In April of 1945, fame came for her, but not on her terms. Captured by Allied soldiers, she was charged with crimes against humanity and, after a 54 day trial, was hanged. She was defiant to the end – singing Nazi songs in her cell on the eve of her death, using rags to create ringlets in her hair as she was marched to the noose and, as executioner Albert Pierrepoint slipped the hood over her head, saying “Schnell!” (“Quickly!”) before the drop crashed down and her neck snapped.
A tragic tale. A young girl, with a troubled childhood, falling under the sway of the Third Reich. Maybe she would have become a nurse if not for the dark direction her country turned in the post-Anchluss death-decade. Maybe she would have comforted the weak instead of terrorizing the helpless. Perhaps, even, she would have ended up in films. Look at those eyes. They burn with the same eldritch flame as Theda Bara, or Barbara Steele or…Marlene Dietrich. Just another reminder of how young minds are easily warped by the vicious, base and violent.
But is that really the story here? Yes, her mother committed suicide, and who can say what sort of cosmic disruption a trauma like that inflicted on Irma’s moral compass. And then there’s the bullying in school, and the shame – in a culture where learning and intelligence were prized – of lagging behind her classmates. All mitigating factors.
Enough to mitigate the operatic, ogre-like cruelty she seemed causally capable of on a day-to-day basis? Yes, she was mired in the deepest bowels of the Nazi genocide apparatus. But remember, the Nazis were, at least in their own twisted viewp, obsessed with beauty and purity. No deviant art, or “Jewish jazz”, or “inferior races.” Irma had no violent video games to play, exploitation cinema to watch, pornography to view or internet alleyways to blunder down. And as hard as it is to understand, in her mind, the torture and killing of Jewish prisoners was a good thing. In her mind, she was cleansing the world of an ancient stain.
I’m shaken to this day by a documentary I saw by the brilliant British science historian James Burke, in which he talks about the burning of witches in England in the 1500s. He points out that the people who attended witch burnings saw nothing awful or disturbing going on. In their hearts and minds what they were looking at was an act of grace. They were saving an innocent soul from perdition’s flames. The screams of agony, the bursting of skin and organs, and the charring and snapping of bones were all signs of a spirit being wrenched free from the clutches of a filthy, demonic captor.

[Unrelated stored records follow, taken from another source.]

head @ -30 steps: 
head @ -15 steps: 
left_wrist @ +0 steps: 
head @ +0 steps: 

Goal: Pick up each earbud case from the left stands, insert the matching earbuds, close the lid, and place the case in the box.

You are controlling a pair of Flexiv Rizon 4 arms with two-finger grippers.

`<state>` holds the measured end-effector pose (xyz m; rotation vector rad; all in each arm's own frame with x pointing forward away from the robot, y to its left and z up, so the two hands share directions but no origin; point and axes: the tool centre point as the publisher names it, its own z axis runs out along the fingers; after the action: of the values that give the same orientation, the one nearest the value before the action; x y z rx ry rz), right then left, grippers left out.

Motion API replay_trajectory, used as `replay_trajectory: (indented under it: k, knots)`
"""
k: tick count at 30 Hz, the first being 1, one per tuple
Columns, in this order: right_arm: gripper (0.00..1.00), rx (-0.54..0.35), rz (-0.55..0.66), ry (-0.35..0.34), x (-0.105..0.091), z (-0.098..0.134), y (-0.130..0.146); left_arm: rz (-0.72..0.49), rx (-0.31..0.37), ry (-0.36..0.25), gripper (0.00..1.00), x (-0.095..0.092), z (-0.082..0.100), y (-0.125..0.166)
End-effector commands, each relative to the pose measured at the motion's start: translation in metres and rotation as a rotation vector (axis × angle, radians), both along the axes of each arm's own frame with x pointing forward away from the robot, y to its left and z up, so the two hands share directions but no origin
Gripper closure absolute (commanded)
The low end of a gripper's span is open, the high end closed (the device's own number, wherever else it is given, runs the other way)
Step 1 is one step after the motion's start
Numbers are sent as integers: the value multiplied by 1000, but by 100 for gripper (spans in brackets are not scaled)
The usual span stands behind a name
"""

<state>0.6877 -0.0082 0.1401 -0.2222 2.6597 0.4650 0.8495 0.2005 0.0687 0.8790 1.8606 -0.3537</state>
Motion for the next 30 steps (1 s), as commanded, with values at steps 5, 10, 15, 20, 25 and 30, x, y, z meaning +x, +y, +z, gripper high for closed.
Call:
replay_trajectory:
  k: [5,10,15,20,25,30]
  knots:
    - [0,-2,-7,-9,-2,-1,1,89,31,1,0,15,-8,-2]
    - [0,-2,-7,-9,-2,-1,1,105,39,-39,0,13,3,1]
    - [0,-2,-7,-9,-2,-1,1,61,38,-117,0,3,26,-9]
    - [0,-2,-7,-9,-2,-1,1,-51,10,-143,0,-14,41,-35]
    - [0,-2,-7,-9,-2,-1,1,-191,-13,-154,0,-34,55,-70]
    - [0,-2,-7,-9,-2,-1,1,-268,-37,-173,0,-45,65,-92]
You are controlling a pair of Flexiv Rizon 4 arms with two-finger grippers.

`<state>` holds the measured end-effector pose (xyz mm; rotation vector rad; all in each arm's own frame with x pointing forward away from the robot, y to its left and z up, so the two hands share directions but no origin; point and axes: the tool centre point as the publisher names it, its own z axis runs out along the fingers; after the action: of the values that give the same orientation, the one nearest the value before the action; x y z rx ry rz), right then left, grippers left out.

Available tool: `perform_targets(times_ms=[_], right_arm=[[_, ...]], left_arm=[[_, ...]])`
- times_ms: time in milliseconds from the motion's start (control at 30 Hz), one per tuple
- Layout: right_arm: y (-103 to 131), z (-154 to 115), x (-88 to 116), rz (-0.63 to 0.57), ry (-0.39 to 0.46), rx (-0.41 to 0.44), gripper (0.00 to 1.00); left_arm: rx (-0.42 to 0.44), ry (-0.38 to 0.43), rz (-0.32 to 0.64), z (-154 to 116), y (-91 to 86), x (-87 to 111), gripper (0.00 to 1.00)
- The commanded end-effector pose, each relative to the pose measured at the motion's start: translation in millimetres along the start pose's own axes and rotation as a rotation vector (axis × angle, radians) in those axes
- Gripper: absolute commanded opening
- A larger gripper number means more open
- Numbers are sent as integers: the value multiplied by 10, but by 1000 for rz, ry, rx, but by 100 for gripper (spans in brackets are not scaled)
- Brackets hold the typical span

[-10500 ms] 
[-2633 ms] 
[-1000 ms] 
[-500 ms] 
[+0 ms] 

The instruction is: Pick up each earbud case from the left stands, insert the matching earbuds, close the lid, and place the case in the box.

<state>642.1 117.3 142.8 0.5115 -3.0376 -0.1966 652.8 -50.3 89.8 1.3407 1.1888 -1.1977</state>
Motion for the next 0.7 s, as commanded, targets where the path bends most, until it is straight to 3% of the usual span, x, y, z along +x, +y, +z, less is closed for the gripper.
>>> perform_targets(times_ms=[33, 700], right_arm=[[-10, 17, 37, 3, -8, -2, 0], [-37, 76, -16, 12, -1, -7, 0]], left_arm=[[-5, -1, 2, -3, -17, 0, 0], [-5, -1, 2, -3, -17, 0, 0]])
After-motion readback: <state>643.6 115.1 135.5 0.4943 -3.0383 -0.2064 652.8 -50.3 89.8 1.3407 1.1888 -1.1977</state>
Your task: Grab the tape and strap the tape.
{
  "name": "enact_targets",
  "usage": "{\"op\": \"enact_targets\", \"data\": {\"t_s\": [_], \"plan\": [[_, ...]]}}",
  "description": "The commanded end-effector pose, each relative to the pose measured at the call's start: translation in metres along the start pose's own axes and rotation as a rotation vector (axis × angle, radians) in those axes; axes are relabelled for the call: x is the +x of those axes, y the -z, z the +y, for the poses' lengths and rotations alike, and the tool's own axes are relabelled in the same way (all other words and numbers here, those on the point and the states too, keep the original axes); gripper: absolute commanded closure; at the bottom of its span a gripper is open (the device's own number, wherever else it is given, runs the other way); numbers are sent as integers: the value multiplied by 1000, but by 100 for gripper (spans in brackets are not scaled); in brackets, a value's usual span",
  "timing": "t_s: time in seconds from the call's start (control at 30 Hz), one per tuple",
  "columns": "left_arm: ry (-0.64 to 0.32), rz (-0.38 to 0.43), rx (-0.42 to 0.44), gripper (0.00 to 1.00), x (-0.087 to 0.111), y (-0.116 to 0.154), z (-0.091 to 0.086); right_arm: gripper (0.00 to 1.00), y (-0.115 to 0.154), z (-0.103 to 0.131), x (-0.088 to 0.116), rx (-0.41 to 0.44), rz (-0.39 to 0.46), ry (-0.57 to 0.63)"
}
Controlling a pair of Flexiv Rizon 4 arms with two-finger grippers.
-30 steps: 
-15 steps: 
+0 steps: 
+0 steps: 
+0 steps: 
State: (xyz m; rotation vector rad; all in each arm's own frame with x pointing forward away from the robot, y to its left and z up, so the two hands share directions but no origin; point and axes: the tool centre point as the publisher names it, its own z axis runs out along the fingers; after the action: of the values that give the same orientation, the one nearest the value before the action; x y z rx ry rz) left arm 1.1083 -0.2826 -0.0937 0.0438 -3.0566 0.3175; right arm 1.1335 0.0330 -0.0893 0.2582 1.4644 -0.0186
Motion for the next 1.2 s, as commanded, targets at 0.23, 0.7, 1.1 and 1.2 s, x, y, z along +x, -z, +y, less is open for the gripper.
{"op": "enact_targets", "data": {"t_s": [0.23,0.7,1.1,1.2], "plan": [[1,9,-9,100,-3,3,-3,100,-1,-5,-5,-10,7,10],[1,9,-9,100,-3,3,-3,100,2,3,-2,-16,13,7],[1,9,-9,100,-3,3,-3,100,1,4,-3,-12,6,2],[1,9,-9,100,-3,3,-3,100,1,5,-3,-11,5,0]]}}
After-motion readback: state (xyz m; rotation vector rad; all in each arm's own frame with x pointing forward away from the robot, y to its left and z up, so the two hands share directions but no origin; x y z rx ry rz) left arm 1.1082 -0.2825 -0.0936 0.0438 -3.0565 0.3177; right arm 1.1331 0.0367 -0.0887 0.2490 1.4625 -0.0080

It’s hard to accept that perhaps Irma was born this way. Born capable – despite any familial nurturing or societal validation – of transitioning from a confused young nursing student to a pitiless, unflinching murder maiden, all in the span of four short years.
Because maybe the ultimate horror here – and in some of the cases on this website – is that there was no transition at all. Only the lifting of a lovely, blond-haired mask, to reveal an evil as old as time. Did Irma hear Dietrich crooning, “…I was made this way/I can’t help it…” and, smiling ruefully at those out-of-context lyrics, stride out into the world, trailing perfume and punishment?